First line, creates an HTTPWebRequest Object to the given url, then we are adding the User-Agent and Accept Header to the HTTP packet by using properties. Not all of the Herders are Accessible via properties so user may need to Add Headers by Adding it to Headers Collection. Then we are adding Accept-Language and Accept-Encoding Headers by Adding it to Headers Collection.

Next important Stuff is Adding the Cookie Container to the HTTPWebRequest Object, as we want to keep record of the Cookies sent by the server in response to the request. If no Cookie container is Added then we can not Access the Cookies in the Response Header.

     request.CookieContainer = new CookieContainer();

Declare a CookieCollection variable Globally, all the received Cookies will be added in this Collection so that we can use received cookies for subsequent requests. If each time you use new Cookie Container, then its not possible to maintain session.

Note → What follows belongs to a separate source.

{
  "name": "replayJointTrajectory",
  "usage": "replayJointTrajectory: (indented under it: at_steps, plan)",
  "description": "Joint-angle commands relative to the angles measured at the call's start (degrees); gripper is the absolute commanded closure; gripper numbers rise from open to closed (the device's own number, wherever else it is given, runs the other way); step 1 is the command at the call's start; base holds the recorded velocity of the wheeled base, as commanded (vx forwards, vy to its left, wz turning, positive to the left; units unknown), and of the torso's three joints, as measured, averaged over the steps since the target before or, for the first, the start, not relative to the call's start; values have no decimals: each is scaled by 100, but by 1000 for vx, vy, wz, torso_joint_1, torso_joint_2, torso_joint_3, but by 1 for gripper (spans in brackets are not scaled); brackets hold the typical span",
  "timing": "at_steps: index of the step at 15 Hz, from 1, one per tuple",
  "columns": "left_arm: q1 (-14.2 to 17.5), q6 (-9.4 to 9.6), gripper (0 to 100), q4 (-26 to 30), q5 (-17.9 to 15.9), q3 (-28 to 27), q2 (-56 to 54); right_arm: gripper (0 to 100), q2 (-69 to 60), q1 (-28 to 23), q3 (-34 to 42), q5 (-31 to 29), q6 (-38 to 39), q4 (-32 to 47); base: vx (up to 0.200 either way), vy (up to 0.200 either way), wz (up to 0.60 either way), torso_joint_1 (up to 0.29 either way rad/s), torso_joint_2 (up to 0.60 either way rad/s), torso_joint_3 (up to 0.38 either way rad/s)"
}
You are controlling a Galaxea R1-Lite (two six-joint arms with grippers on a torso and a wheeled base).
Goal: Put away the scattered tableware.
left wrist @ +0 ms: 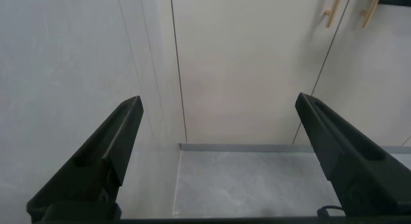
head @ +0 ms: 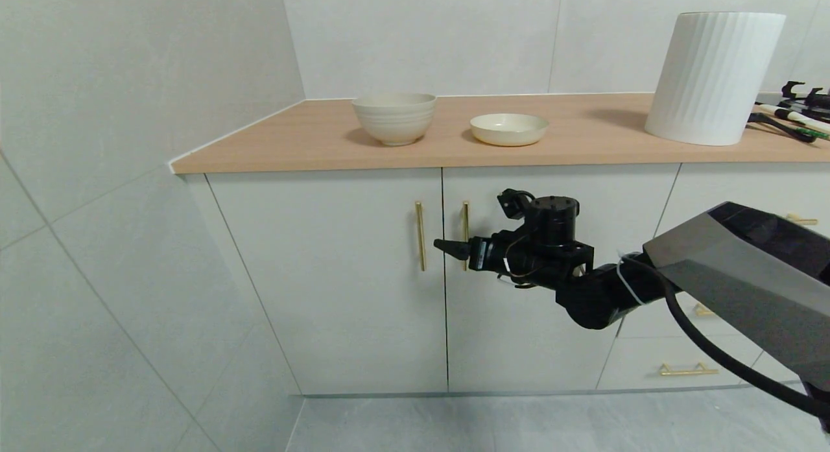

CookieCollectioncookies = new CookieCollection();

Now we are done with making required HTTPWebRequest Object. Before making HTTPWebResponse object, lets see what response we got in LiveHTTPHeader for the request which we sent by browser

The 1^st line shows the Code and Status. Then we are interested in Cookies Only. We a got 4-5 Cookies, which wil stored in browser Cookies foleder and will be sent with the next request. In case we perform login, then these Cookies wil be sent with the HTTP Request which will be generated for login, and then for successful login, server will issue some additional Cookies(those Cookies wil contain info which wil make us authenticated users for subsequent Requests)
Now lets make the HTTPWebResponse Object, its very simple

HttpWebResponse response = (HttpWebResponse)request.GetResponse();

Once Response is Received, next thing is adding the Received Cookies to the globally defined CookieCollection. But Before that Lets see what all Cookies we received. Add the following Code after above line to see recevied Cookies

string txt = "Cookies Count=" + response.Cookies.Count.ToString() + "\n"; 

foreach (Cookie c in response.Cookies)
{  
   txt += c.ToString() +  "\n"; 
} 
MessageBox.Show(txt); 
//Adding Recevied Cookies To Collection
cookies.Add(response.Cookies);

This will show your cookies in a MessageBox

Now the Response is recieved, Next Step can be downloding the Data from Stream, it can be HTML source code, some other file or may be nothing at all depending upon the url to which u made the request. In our case it is HTML source of the Facebook Login page.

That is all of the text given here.